When benchmarking the SDK, we noticed that drawing on the JS Thread while taking a measurement caused severe spikes in the processing power. This will results in a bad quality measurement. So when creating a visualisation, for example counting down the seconds that are left in a measurement, make sure you are not drawing on the JS Thread. Either make use of Native Driver or use React Reanimated. When using third party libraries for creating animations, make sure they also offload the drawing from the JS Thread.

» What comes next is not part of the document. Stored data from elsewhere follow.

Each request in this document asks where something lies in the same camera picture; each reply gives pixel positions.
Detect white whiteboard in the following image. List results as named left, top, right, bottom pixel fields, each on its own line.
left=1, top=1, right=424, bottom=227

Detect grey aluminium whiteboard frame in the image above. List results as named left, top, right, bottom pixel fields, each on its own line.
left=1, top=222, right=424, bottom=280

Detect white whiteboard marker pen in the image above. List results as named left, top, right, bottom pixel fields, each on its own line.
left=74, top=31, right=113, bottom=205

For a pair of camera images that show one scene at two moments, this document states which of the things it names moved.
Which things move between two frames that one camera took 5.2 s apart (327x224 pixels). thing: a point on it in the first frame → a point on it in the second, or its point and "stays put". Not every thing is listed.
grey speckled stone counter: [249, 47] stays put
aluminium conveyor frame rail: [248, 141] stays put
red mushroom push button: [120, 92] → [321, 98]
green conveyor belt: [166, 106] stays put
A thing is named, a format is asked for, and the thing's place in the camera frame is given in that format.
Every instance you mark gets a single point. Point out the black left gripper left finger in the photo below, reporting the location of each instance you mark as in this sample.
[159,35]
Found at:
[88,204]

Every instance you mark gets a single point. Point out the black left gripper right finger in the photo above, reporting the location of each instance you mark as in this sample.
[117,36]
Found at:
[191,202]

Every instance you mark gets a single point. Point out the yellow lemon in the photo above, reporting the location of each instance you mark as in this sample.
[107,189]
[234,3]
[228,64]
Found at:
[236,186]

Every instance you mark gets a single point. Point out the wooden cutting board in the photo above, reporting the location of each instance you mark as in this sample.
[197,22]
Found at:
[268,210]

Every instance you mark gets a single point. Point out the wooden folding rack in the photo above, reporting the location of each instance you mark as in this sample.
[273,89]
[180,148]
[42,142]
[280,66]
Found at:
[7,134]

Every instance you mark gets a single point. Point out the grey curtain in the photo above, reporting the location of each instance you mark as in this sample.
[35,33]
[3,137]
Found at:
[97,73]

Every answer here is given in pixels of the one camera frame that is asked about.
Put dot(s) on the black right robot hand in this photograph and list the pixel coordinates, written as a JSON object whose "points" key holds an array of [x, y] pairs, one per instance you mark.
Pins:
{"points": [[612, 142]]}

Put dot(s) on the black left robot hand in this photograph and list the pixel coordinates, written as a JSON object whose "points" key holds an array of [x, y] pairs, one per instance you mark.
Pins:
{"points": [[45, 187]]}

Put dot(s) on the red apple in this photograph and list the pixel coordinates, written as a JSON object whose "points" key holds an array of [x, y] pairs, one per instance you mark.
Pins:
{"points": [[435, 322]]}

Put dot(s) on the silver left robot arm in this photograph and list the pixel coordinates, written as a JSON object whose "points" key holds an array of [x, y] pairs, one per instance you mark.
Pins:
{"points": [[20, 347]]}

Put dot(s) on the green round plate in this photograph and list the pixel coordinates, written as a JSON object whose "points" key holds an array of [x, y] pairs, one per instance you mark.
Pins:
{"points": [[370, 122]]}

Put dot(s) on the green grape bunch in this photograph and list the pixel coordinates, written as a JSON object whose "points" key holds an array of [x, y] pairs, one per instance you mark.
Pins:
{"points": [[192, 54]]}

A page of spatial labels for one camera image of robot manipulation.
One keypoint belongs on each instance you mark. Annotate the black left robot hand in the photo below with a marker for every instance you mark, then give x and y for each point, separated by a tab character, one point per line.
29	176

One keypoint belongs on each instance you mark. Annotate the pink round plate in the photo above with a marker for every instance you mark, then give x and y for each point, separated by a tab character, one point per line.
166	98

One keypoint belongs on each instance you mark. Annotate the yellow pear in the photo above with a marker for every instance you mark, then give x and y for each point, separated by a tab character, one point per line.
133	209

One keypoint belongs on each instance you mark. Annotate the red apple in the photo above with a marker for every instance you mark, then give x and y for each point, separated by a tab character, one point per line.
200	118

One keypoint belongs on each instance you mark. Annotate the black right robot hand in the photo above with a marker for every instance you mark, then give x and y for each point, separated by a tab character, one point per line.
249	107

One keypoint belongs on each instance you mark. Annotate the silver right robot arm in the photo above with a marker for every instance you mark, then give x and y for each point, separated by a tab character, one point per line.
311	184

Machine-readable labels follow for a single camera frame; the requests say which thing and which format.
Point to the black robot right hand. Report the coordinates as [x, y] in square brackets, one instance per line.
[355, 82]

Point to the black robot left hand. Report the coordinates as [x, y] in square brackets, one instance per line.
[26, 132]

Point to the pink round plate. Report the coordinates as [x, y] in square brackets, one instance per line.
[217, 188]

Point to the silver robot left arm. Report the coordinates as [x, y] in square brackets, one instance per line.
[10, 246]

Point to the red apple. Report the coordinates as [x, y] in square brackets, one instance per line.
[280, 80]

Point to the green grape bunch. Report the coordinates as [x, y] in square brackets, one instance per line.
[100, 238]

Using the correct camera lens

Placing your finger on the wrong camera can also result in a bad quality measurement. The Camera SDK makes use of wide-angle-camera of your phone. To make sure the correct lens is used, you can create a 'peephole' for this lens. This way, the user can check wich is the correct lens to use. At the moment of writing, there is one library that is able to select the correct lens: react-native-vision-camera. We make use of this snippet:

import { Camera, useCameraDevices } from 'react-native-vision-camera';
import styled from 'styled-components/native';

const SCREEN_HEIGHT = Dimensions.get('window').height;
const SCREEN_WIDTH = Dimensions.get('window').width;

const radiusBasis = Number(
  Math.round(SCREEN_HEIGHT / (SCREEN_HEIGHT <= 800 ? 6 : 8)),
);

const CameraContainer = styled.View`
  flex: 1;
  align-items: center;
  justify-content: center;
  max-height: ${radiusBasis}px;
`;

const CameraContent = styled.View`
  overflow: hidden;
  border-radius: 100px;
`;

const devices = useCameraDevices('wide-angle-camera');
const device = devices.back;

export const FindYourLens = () => {
  return (
    <CameraContainer>
      <CameraContent>
        <Camera
            style={...}
            device={device}
            preset={'vga-640x480'}
        />
      </CameraContent>
    </CameraContainer>
  );
};

Asking the camera permissions is of course also necessary, but out of scope for this snippet

Not catching all measurement errors

Because the measurement will halt when a measurement error occurs, all measurement errors need to be catched. So don't forget your onMeasurementError Listener

Not using Hermes

When benchmarking the SDK, we noticed that Hermes also had a big impact in the performance of low end devices. So we advice you to enable it if possible. Instructions can be found in their documentation.